Urban green spaces, encompassing trees, shrubs, lawns, and other vegetative elements, constitute an essential component of urban environments, offering a wide array of ecological and societal benefits [1]. These spaces play a pivotal role in reducing air pollution, mitigating urban noise, sequestering carbon dioxide, alleviating the urban heat island effect, and fostering urban biodiversity. In addition, urban greenery is increasingly recognized for its contributions to human health and well-being [2], including promoting physical activity such as walking [3], facilitating leisure activities, reducing body mass index, and enhancing mental health outcomes [4].

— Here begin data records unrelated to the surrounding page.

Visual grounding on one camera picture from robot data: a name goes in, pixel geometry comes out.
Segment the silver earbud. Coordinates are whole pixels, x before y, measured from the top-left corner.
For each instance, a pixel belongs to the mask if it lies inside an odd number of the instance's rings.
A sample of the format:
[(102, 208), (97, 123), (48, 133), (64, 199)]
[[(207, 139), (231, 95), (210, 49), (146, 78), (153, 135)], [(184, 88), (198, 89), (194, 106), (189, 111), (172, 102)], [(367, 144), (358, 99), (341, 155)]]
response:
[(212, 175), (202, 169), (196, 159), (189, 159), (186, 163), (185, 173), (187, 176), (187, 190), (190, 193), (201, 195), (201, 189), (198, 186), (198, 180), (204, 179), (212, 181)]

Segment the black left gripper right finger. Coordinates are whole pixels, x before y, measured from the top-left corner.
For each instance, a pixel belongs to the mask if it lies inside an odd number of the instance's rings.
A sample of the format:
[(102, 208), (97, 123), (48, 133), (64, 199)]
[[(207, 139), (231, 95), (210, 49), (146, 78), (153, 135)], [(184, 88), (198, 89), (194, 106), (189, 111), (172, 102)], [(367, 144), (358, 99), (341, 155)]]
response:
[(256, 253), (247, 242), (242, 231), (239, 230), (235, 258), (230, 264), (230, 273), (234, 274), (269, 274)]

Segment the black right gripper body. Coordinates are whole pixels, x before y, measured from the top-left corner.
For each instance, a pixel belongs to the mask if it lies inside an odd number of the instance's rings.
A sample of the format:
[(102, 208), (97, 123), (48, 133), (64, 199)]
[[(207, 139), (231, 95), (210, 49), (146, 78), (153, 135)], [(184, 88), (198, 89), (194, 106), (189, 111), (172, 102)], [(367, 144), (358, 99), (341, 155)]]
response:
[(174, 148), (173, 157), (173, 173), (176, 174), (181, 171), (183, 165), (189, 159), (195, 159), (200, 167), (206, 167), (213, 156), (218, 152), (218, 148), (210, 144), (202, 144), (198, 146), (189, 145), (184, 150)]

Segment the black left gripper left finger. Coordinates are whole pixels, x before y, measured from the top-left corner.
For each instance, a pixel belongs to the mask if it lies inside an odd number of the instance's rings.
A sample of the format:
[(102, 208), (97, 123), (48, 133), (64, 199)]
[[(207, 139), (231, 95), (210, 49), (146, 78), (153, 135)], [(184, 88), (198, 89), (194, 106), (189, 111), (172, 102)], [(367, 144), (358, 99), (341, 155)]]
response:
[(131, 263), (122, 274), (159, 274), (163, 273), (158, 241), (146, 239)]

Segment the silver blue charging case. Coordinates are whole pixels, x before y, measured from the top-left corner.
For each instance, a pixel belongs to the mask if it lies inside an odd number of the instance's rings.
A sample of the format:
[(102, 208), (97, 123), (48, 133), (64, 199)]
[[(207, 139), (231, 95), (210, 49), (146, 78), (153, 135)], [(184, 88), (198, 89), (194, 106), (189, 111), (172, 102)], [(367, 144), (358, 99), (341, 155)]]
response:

In recent years, researchers have used street view imagery to extract the Green View Index (GVI) to represent urban street greenery from a pedestrian’s perspective. GVI provides a perceptually aligned and robust measure of pedestrian’s greenery exposure [5]. Insights from social psychology, such as priming theory, suggest that habitual behaviors, including spatial perception by local residents, remain largely stereotypical and stable in everyday contexts [6]. People’s eyes are mainly oriented to the front when they pass by on a daily basis. Empirical evidence further supports the utility of forward-facing imagery for accurately estimating parameters such as tree cover [7] or indices including GVI, Building View Index (BVI), and Sky View Index (SVI) [8], yielding superior results compared to multi-directional images [9]. While some recent studies have incorporated forward-facing imagery [10,11,12], the predominant approach continues to rely on four-directional street-view imagery for GVI calculations [13,14,15,16].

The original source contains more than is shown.